The pro-life movement did not become more feminine in the 1990s and after; rather, pro-life women streamed into electoral politics everywhere and began moving into leadership roles.

This is the background that makes Donald Trump’s rise so galling and any acceptance of his having deep convictions on the life issue so suspect. The core belief of pro-life women includes equality both for themselves and for their unborn children – all of them. They champion the weak, the vulnerable, the unexpected, and the less well-off. They do not believe that new opportunities and options should induce or require any woman to abandon the body of her son or daughter at Planned Parenthood or some other cold clinic.

A brief tour of the web – and, piquantly, of sites like Slate that pro-lifers rarely favor – suffices to catalog the many aspersions, old and new, Donald Trump has cast on women.
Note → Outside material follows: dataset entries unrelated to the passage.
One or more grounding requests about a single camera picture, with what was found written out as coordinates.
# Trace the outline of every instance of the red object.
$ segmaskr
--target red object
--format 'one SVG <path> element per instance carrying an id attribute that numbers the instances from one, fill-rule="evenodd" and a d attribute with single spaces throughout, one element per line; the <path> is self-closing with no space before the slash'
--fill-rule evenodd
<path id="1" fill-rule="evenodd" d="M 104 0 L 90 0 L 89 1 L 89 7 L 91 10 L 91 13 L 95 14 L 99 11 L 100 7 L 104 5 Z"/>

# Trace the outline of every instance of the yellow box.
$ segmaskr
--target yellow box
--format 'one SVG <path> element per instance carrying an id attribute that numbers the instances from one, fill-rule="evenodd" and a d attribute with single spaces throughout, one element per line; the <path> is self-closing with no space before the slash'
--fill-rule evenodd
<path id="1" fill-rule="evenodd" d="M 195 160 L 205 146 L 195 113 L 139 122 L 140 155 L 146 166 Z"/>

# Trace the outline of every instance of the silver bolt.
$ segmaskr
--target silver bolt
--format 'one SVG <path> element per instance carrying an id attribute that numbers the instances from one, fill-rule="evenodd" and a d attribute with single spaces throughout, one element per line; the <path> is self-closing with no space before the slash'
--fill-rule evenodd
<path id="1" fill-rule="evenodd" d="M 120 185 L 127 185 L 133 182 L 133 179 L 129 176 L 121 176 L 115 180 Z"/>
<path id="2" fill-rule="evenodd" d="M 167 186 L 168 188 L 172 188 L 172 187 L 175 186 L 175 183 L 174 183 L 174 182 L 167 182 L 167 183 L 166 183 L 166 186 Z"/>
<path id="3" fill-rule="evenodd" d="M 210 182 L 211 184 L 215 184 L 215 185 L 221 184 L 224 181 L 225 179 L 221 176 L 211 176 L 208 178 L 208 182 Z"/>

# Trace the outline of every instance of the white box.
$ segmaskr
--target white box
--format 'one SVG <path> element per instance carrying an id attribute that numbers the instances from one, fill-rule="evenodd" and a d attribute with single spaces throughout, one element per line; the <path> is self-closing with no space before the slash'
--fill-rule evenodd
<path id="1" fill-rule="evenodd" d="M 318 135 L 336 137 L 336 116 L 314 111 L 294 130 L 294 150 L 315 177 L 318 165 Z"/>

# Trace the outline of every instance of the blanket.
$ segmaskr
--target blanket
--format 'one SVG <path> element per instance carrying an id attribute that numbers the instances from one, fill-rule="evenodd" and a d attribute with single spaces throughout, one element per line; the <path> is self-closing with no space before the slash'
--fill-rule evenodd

One of the most pro-life female presidential candidates of the modern era, Fiorina, was not spared. Moreover, Trump’s vitriol has almost always been personal and misogynistic, not policy-driven or substantive. He regards no one as his equal.

This is not the state of affairs pro-life Americans, men or women, have fought for. It is, in fact, a war on women that conservatives should be among the first to reject. That so many conservatives who aver Christian beliefs have yet to do so is an embarrassment of the highest order.

The GOP can and must do better. Mr. Trump will understand. It isn’t politically correct for conservatives these days to call him out, especially on the eve of Iowa and New Hampshire. But pro-life is pro-woman too, and enough is enough.

Chuck Donovan and Bob Morrison are Washington veterans who served in the administration of Ronald Reagan.